This is an interventional treatment trial for Hepatic Impairment focused on measuring Brensocatib, INS1007

Eligibility Criteria

18 Years - 70 Years (Adult, Older Adult)All SexesAccepts Healthy Volunteers

Inclusion Criteria:

- Has body mass index (BMI) between 18.0 and 35.0 kilogram per square meter (kg/m^2)

Inclusion Criteria for Participants With Hepatic Impairment:

Clinical diagnosis of chronic hepatic disease, as documented in their medical history of underlying hepatic insufficiency with features of cirrhosis and no acute episodes of illness within 30 days prior to screening, and no significant change in disease status from screening to check-in.
Hepatic impairment will be classified using the Child-Pugh criteria
A stable medication regimen, defined as not starting new drug(s) or changing dosage(s) within 30 days prior to study drug administration.

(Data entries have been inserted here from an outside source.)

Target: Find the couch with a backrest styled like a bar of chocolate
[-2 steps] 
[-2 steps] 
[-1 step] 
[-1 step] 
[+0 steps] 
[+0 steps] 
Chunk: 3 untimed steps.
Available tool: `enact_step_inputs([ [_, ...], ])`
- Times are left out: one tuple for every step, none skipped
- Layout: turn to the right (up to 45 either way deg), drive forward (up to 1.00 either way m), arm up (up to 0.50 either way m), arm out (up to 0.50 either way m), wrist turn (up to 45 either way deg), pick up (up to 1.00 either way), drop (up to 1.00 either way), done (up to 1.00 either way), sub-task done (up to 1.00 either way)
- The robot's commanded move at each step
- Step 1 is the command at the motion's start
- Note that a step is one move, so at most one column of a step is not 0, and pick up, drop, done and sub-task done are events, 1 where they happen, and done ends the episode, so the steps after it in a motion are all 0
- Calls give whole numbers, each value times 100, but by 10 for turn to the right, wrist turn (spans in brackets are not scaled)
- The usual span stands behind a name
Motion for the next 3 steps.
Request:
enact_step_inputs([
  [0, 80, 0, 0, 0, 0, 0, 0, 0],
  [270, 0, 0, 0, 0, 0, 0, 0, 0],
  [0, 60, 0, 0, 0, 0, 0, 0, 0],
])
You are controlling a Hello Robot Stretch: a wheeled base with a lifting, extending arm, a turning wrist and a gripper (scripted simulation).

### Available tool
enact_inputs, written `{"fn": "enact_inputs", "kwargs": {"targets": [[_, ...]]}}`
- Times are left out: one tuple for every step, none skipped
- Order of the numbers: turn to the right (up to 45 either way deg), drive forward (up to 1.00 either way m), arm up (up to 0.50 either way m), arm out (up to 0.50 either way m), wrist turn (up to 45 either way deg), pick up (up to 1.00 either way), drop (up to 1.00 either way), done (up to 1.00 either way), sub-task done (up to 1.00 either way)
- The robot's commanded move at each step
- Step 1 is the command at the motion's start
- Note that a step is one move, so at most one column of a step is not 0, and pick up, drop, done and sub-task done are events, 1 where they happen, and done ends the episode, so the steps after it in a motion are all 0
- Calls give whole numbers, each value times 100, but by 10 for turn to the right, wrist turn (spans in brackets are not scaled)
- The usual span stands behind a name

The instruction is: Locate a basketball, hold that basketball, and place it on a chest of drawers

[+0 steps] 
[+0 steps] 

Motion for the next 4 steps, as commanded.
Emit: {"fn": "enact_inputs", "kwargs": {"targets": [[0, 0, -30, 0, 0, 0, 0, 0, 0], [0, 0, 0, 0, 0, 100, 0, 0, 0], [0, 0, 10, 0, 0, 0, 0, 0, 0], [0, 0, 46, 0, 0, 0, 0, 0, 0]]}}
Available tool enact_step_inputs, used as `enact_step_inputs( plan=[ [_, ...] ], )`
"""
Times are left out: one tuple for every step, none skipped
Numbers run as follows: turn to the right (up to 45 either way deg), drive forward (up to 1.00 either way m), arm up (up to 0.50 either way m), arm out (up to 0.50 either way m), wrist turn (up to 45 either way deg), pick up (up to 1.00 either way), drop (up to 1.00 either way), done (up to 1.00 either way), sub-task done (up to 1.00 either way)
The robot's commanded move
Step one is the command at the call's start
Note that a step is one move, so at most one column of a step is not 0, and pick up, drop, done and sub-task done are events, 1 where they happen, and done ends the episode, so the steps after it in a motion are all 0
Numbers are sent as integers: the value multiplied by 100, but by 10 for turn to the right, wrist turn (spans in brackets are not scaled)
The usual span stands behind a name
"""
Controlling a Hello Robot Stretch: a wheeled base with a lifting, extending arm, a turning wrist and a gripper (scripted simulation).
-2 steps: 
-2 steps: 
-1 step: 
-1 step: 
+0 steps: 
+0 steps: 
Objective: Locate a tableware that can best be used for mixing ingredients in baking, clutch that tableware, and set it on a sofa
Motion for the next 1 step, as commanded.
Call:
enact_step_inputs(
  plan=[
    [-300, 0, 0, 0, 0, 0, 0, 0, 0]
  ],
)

Concomitant medications must be approved by the investigator and medical monitor.

Inclusion Criteria for Healthy Matched Control Participants With Normal Hepatic Function:

In good health, determined by no clinically significant findings from medical history, clinical laboratory evaluations, vital signs measurements, 12-lead electrocardiogram (ECG), and physical examination at screening or check-in, as assessed by the investigator (or designee).
Matched to hepatically impaired participants in age (±10 years), sex, and BMI (±20%).

Exclusion Criteria:

History of stomach or intestinal surgery or resection that would potentially alter absorption and/or excretion of orally administered drugs (uncomplicated appendectomy and hernia repair will be allowed; cholecystectomy will not be allowed).
Positive human immunodeficiency virus (HIV) test
Administration of a coronavirus disease 2019 (COVID-19) vaccine in the past 30 days prior to dosing.
Participation in a clinical study involving administration of an investigational drug (new chemical entity) in the past 30 days prior to dosing.
Use of moderate to strong CYP3A4 inducers or inhibitors within 14 days prior to check-in.
Have previously completed or withdrawn from this study or any other study investigating brensocatib, and have previously received the IMP.

Exclusion Criteria for Participants With Hepatic Impairment:

Positive urine drug screen at screening or check-in, unless the result is due to a prescribed medication.
History of significant immunologic impairment such as transplantation.
Hepatic encephalopathy Grade ≥2 using Child-Pugh scoring.

Exclusion Criteria for Healthy Matched Control Participants with Normal Hepatic Function

Positive urine drug screen at screening or check-in.
Significant history or clinical manifestation of any immunologic, metabolic, allergic, dermatological, hepatic, renal, hematological, pulmonary, cardiovascular, gastrointestinal, neurological, respiratory, endocrine, or psychiatric disorder, as determined by the investigator (or designee).
Positive hepatitis panel. Participants whose results are compatible with prior immunization are eligible at the discretion of the investigator.

Sites / Locations

USA002
USA003
USA001

Arms of the Study

Arm 1

Arm 2

Arm 3

Arm 4

Arm Type

Experimental

Arm Label

Cohort 1: Brensocatib

Cohort 2: Brensocatib

Cohort 3: Brensocatib

Cohort 4: Brensocatib

Arm Description

Healthy participants with normal hepatic function will receive single oral dose of brensocatib on Day 1 under fasted conditions. Healthy participants will be matched within the protocol criteria to one or more participants with hepatic impairment.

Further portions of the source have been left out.